**Records for processing**:
################

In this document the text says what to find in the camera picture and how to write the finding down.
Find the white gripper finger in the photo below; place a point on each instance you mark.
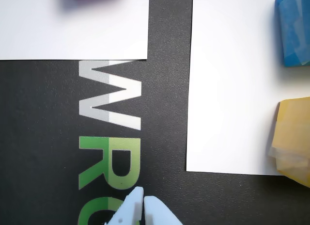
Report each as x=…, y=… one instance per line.
x=129, y=206
x=157, y=213

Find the yellow paper box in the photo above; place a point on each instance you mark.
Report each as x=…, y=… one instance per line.
x=295, y=137

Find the blue paper box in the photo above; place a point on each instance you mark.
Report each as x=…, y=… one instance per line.
x=295, y=31

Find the black mat with WRO print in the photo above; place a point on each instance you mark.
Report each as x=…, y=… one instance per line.
x=36, y=125

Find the white paper sheet marked HOME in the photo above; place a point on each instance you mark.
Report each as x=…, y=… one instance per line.
x=230, y=89

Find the white paper sheet marked 1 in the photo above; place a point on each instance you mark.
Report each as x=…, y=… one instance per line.
x=72, y=28

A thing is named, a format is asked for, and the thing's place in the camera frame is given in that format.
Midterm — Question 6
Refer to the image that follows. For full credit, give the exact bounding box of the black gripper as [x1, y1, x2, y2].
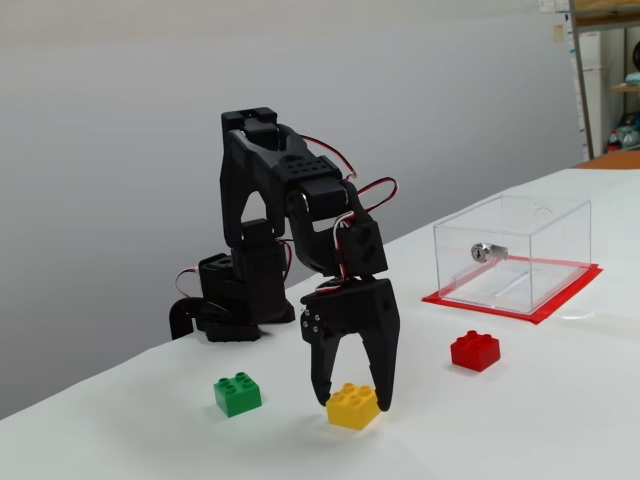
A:
[299, 278, 401, 413]

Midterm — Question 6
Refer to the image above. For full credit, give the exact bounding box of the yellow lego brick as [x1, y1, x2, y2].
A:
[326, 382, 381, 431]

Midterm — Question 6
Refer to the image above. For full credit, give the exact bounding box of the green lego brick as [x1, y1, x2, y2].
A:
[213, 371, 263, 418]

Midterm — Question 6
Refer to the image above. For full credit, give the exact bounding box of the red lego brick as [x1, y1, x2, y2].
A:
[450, 329, 501, 373]

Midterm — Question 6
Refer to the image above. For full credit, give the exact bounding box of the transparent plastic box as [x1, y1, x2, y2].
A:
[433, 194, 593, 316]

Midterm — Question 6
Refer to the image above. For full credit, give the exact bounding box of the silver cam lock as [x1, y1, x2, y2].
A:
[470, 242, 510, 265]

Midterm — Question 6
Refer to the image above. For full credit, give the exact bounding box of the black table clamp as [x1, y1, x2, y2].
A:
[168, 298, 231, 343]

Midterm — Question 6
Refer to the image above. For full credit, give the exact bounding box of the orange table top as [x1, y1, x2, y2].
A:
[574, 149, 640, 172]

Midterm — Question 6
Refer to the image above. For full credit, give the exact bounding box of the metal shelf rack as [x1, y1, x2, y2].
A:
[568, 0, 640, 162]

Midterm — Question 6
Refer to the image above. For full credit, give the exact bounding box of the white cabinet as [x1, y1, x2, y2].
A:
[572, 31, 607, 156]

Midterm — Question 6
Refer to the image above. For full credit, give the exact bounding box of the red white gripper cable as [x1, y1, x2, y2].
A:
[316, 211, 353, 296]

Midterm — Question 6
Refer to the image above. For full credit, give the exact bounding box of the red tape frame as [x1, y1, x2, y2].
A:
[421, 254, 604, 327]

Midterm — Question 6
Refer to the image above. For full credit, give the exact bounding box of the red white wrist cable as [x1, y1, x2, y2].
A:
[356, 176, 399, 212]

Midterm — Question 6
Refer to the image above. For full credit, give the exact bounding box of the red white base cable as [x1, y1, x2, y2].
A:
[175, 268, 202, 301]

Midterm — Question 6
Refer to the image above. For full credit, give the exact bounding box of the red white elbow cable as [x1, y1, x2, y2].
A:
[301, 135, 357, 182]

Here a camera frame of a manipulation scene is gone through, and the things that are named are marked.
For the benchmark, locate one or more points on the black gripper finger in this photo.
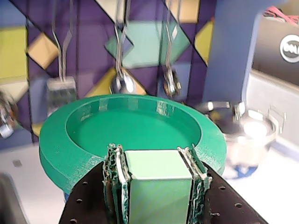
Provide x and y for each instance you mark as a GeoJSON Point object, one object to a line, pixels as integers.
{"type": "Point", "coordinates": [222, 205]}
{"type": "Point", "coordinates": [88, 200]}

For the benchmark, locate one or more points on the steel pot with lid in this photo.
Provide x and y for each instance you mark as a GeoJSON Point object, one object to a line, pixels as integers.
{"type": "Point", "coordinates": [252, 133]}

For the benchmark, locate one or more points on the steel toy spatula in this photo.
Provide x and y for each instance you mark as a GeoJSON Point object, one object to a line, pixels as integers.
{"type": "Point", "coordinates": [61, 93]}

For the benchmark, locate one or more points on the grey desk divider panel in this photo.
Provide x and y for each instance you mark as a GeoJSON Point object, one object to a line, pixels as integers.
{"type": "Point", "coordinates": [268, 93]}

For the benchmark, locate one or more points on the steel toy ladle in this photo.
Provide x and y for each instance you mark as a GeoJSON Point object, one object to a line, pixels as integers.
{"type": "Point", "coordinates": [122, 84]}

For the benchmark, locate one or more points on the steel toy spoon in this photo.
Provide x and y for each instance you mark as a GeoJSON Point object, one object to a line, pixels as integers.
{"type": "Point", "coordinates": [171, 81]}

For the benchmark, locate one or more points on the blue wooden toy kitchen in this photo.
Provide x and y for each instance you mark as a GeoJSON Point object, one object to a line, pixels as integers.
{"type": "Point", "coordinates": [224, 58]}

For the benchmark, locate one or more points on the black box with logo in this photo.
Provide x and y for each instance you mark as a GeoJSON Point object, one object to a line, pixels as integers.
{"type": "Point", "coordinates": [275, 46]}

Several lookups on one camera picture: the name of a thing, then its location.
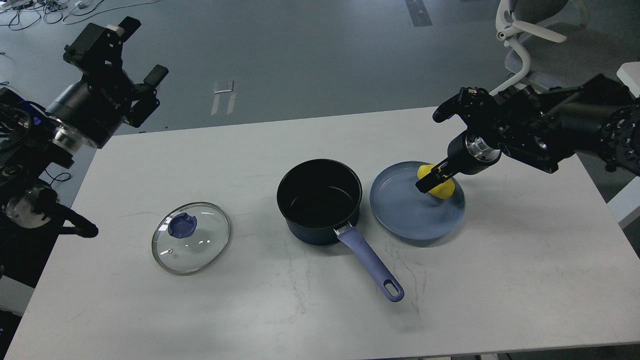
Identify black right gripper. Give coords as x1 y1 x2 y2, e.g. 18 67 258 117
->
414 130 502 194

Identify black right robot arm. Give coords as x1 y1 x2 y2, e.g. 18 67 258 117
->
415 74 640 193

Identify white tape strips on floor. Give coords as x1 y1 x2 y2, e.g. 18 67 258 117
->
209 79 237 116

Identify glass lid purple knob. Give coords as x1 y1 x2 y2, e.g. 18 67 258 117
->
150 202 232 276

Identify cable bundle on floor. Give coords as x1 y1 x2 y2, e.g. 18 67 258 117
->
0 0 163 32

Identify yellow potato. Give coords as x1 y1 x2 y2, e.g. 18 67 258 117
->
417 164 457 199

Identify dark floor tape strip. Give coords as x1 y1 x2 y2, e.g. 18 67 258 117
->
405 0 434 28

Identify white grey office chair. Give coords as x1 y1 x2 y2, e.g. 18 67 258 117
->
492 0 640 95

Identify black cable on floor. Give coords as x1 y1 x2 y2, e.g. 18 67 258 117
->
42 170 73 185

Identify dark blue saucepan purple handle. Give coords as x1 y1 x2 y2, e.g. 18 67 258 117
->
276 158 405 303

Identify blue round plate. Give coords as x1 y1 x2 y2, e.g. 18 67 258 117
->
369 161 466 243

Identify white side table corner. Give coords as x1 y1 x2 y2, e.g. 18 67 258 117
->
615 61 640 98

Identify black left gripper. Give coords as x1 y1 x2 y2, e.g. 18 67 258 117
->
45 16 169 149

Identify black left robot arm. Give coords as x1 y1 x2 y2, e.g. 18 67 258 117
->
0 16 169 286

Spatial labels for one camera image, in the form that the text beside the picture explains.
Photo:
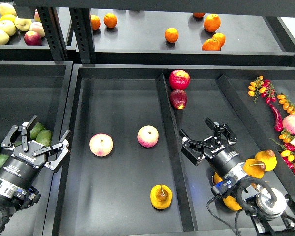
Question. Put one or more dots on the black middle tray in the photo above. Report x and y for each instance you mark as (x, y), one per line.
(110, 195)

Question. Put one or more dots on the orange cherry tomato vine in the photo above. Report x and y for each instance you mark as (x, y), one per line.
(288, 106)

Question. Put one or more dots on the pink apple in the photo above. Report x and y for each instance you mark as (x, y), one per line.
(101, 144)
(148, 136)

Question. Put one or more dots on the green avocado top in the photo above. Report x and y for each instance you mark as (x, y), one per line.
(35, 131)

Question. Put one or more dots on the pale yellow apple middle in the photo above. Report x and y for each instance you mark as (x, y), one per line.
(8, 27)

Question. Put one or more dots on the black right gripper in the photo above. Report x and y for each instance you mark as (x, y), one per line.
(224, 159)

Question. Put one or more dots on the black left tray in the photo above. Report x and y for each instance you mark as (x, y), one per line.
(29, 88)

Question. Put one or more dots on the red apple on shelf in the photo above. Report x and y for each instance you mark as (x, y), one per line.
(32, 38)

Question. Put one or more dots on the green avocado centre hidden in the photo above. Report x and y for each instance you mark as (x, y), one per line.
(17, 143)

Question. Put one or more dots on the cherry tomato bunch top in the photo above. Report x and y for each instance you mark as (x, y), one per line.
(262, 88)

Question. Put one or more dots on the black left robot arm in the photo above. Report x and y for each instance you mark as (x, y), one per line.
(13, 198)

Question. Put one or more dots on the cherry tomato bunch bottom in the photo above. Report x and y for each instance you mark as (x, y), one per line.
(286, 148)

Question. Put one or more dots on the orange centre shelf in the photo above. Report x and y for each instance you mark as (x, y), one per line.
(171, 35)

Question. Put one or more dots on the orange right small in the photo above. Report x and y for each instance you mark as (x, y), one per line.
(220, 37)

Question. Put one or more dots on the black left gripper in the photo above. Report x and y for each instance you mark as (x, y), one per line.
(26, 161)

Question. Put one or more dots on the black perforated post left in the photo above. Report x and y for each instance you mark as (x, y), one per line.
(53, 33)

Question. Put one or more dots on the black upper shelf right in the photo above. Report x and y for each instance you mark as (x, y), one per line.
(138, 38)

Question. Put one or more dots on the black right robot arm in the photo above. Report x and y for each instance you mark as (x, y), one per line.
(265, 206)

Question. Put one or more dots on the orange front right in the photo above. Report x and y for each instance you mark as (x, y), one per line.
(211, 44)

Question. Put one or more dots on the pale peach on shelf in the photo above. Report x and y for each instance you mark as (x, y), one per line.
(38, 28)

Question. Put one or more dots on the black tray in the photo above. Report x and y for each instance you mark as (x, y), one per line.
(110, 195)
(29, 88)

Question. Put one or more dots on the red chili pepper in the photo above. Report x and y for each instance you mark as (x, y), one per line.
(278, 122)

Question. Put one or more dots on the cherry tomato bunch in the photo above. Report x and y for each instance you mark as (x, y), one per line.
(286, 148)
(262, 88)

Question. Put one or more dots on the pink apple left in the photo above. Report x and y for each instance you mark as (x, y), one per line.
(101, 144)

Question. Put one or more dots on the dark red apple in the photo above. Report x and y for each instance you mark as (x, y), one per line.
(178, 99)

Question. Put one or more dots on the green avocado beside tray edge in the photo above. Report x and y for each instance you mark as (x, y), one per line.
(44, 137)

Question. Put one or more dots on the large orange upper right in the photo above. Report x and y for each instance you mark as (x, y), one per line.
(212, 23)

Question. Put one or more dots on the pink apple right tray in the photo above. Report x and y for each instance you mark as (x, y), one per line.
(289, 123)

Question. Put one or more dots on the pink apple centre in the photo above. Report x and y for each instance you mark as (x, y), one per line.
(148, 136)

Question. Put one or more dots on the bright red apple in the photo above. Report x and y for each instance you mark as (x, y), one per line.
(179, 79)

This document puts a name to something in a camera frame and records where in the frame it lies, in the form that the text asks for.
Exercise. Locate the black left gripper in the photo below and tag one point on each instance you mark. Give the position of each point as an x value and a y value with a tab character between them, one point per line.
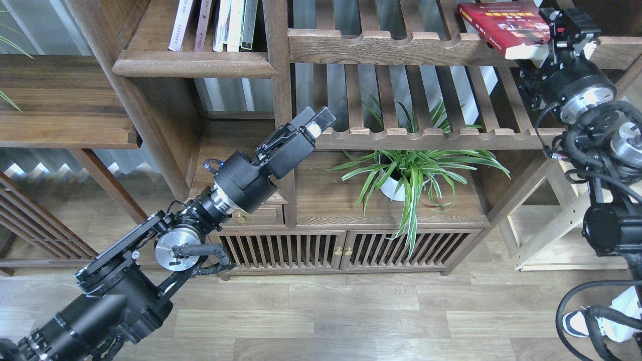
244	183

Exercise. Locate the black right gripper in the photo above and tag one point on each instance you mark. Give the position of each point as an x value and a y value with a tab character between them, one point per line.
566	76

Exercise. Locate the red book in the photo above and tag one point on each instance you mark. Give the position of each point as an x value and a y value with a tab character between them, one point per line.
523	31

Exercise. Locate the maroon book with white characters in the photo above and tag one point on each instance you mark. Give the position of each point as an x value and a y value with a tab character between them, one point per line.
203	24

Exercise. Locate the white thick book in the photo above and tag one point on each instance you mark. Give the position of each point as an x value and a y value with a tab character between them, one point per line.
181	24

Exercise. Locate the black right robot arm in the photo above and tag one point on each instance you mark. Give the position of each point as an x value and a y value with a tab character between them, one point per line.
603	138

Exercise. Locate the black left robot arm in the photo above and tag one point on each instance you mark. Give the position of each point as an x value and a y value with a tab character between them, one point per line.
127	289

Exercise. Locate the white plant pot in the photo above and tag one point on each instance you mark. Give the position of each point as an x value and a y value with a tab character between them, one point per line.
391	188

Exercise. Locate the green spider plant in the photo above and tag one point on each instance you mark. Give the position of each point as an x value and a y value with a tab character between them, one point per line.
417	171

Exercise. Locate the dark wooden bookshelf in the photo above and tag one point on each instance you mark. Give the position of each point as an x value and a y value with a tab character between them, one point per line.
434	86

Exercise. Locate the white upright book middle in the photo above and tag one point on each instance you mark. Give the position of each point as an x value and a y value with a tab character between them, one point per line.
235	26

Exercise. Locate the white upright book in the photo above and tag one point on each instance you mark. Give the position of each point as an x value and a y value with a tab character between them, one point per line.
221	29
235	26

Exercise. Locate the white upright book left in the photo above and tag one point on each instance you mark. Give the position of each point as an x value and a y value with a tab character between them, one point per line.
221	29

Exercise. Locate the dark upright book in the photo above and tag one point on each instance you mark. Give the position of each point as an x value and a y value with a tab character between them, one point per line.
249	21

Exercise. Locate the person leg grey trousers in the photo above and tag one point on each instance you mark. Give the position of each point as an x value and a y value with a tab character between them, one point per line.
627	303

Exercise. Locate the white and navy sneaker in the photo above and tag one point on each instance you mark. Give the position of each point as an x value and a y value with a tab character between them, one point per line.
574	324

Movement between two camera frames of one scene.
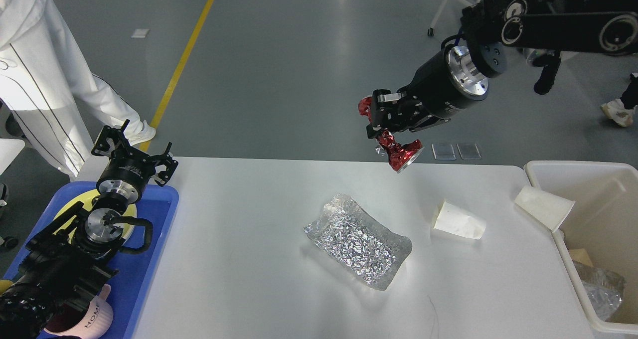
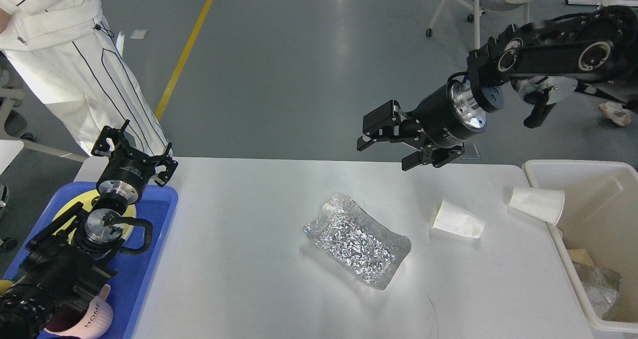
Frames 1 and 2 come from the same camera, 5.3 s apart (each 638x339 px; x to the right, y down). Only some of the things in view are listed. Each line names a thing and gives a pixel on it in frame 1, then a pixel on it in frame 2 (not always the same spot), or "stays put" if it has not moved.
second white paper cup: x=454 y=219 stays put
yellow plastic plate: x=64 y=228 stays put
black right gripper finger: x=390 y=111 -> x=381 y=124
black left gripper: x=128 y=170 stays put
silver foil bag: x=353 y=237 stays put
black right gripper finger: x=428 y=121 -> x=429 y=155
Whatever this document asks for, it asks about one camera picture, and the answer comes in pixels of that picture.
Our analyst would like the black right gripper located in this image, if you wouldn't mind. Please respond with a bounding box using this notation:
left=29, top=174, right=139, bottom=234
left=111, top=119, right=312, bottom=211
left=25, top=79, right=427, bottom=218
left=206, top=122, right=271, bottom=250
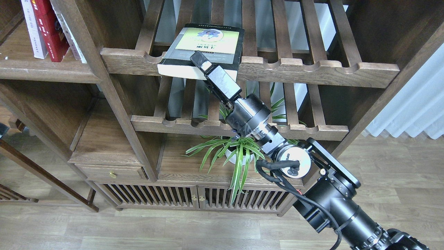
left=190, top=51, right=287, bottom=155

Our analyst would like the green and black book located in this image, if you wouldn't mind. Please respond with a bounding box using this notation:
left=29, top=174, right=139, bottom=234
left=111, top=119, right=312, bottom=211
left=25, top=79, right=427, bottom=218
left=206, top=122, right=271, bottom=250
left=157, top=23, right=245, bottom=80

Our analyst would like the white plant pot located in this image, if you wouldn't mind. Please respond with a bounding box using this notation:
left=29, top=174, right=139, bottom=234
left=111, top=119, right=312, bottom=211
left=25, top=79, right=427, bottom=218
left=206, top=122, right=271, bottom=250
left=225, top=146, right=255, bottom=165

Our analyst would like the red book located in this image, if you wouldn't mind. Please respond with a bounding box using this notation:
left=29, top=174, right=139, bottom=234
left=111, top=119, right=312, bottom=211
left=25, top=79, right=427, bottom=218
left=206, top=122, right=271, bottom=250
left=31, top=0, right=69, bottom=62

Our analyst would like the white curtain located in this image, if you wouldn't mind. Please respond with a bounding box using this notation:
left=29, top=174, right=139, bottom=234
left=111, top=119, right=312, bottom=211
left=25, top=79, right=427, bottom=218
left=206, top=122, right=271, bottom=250
left=365, top=46, right=444, bottom=139

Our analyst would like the dark wooden bookshelf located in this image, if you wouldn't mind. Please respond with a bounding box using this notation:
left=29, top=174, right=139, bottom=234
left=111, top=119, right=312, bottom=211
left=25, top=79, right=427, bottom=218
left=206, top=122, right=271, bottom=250
left=1, top=0, right=443, bottom=216

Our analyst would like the white book in shelf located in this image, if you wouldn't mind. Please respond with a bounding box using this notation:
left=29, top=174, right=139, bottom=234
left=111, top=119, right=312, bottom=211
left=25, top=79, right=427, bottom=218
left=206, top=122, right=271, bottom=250
left=51, top=0, right=87, bottom=64

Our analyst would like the white and purple book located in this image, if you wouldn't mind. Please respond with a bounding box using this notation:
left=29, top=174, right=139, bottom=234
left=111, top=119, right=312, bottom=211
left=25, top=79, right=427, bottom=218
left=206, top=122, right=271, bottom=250
left=21, top=0, right=48, bottom=59

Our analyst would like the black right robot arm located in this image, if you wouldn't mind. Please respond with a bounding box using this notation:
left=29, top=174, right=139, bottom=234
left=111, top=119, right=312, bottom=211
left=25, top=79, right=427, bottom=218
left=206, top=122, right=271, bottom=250
left=190, top=51, right=428, bottom=250

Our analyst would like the green spider plant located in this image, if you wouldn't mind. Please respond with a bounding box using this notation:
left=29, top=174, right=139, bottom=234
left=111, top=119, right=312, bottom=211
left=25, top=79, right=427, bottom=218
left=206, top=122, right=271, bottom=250
left=184, top=83, right=309, bottom=206

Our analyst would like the dark wooden furniture at left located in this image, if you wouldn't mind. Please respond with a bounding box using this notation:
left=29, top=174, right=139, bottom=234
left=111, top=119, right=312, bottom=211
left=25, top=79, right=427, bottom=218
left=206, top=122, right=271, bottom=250
left=0, top=106, right=99, bottom=213

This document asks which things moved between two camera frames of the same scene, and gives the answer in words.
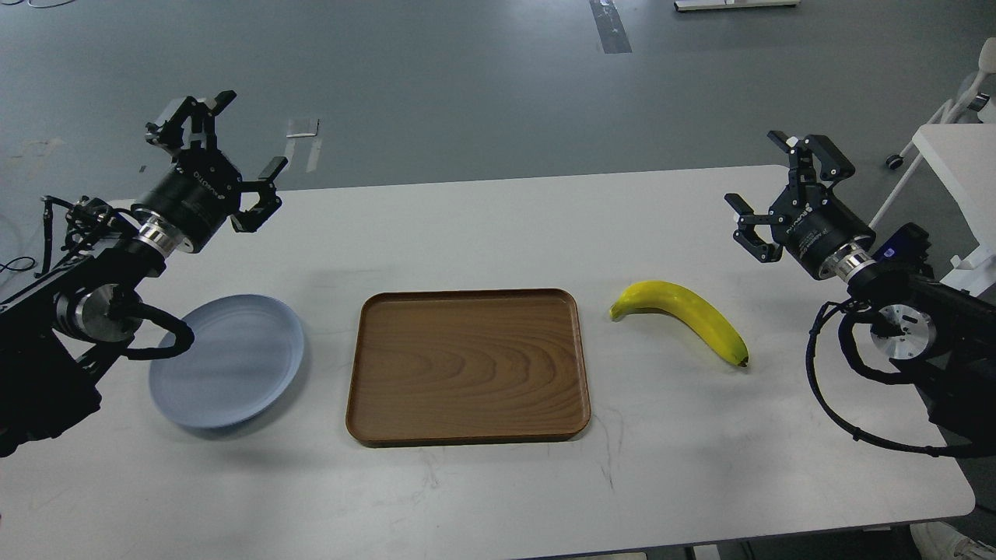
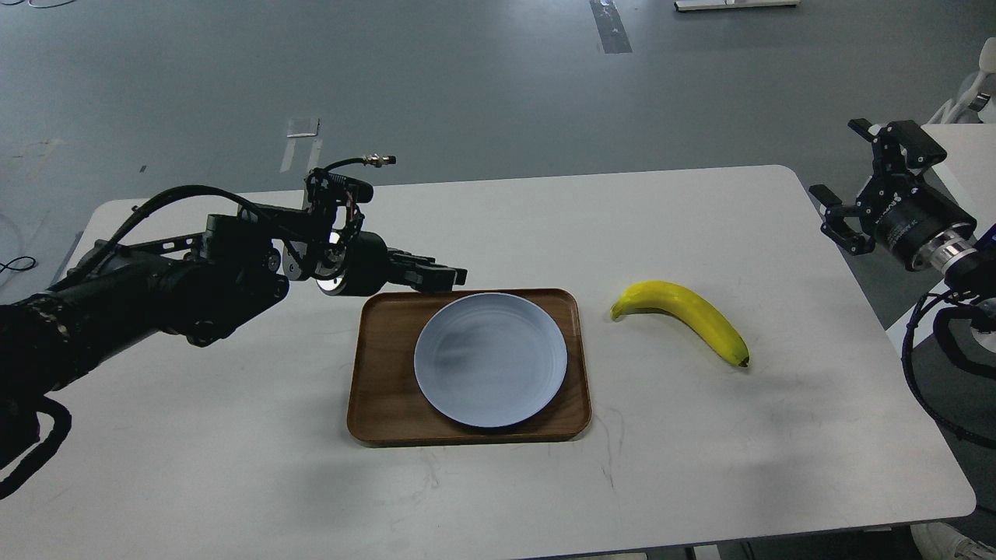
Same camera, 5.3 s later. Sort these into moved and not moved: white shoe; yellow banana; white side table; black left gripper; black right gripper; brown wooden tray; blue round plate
Moved: black right gripper; black left gripper; blue round plate
Not moved: yellow banana; white side table; white shoe; brown wooden tray
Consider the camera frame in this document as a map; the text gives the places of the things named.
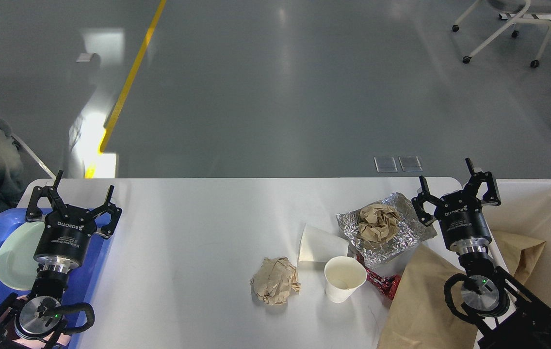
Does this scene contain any white chair base left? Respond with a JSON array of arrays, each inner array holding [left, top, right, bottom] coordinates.
[[0, 117, 56, 179]]

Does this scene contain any red snack wrapper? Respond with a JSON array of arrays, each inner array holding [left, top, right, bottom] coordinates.
[[355, 253, 401, 301]]

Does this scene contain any floor socket cover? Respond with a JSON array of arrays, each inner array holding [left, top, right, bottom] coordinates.
[[398, 156, 423, 172], [374, 156, 398, 173]]

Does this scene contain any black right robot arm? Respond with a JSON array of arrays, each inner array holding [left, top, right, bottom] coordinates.
[[411, 159, 551, 349]]

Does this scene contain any aluminium foil sheet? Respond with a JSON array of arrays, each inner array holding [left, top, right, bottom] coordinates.
[[336, 192, 437, 268]]

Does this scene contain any floor socket cover right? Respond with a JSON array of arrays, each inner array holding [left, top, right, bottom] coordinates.
[[398, 156, 423, 172]]

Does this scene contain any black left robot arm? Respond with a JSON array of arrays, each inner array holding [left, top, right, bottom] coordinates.
[[0, 171, 123, 349]]

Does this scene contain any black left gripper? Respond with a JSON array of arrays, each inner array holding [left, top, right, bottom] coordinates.
[[25, 170, 123, 269]]

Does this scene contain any white paper cup upright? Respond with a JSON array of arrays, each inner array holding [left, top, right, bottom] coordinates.
[[324, 256, 367, 303]]

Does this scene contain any crumpled brown paper ball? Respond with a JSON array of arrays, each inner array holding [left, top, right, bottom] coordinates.
[[250, 256, 301, 305]]

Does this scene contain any white office chair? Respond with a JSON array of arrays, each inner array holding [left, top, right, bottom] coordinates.
[[461, 0, 551, 69]]

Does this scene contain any floor socket cover left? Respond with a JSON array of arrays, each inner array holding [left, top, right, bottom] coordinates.
[[374, 156, 398, 173]]

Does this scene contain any light green plate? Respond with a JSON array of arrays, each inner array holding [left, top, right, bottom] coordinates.
[[0, 222, 45, 291]]

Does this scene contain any pink mug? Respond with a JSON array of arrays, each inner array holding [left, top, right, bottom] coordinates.
[[0, 296, 71, 349]]

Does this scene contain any brown paper bag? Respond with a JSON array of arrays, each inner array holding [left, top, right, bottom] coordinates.
[[377, 246, 478, 349]]

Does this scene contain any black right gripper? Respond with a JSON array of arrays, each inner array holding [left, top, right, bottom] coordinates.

################

Leaving out the pictures, restate each line of the listing above verbatim, from the opening line to the line bearing "Find the black", inclusive, and no more.

In this document the text says what to find in the camera picture and how to write the finding down.
Find the white gripper finger in the photo below; place a point on each instance you mark.
Report each as x=…, y=… one instance per line.
x=129, y=206
x=157, y=213

Find the yellow paper box in the photo above; place a point on each instance you mark.
Report each as x=…, y=… one instance per line.
x=295, y=137

Find the blue paper box in the photo above; place a point on each instance you mark.
Report each as x=…, y=… one instance per line.
x=295, y=31

Find the black mat with WRO print in the photo above; place a point on each instance you mark.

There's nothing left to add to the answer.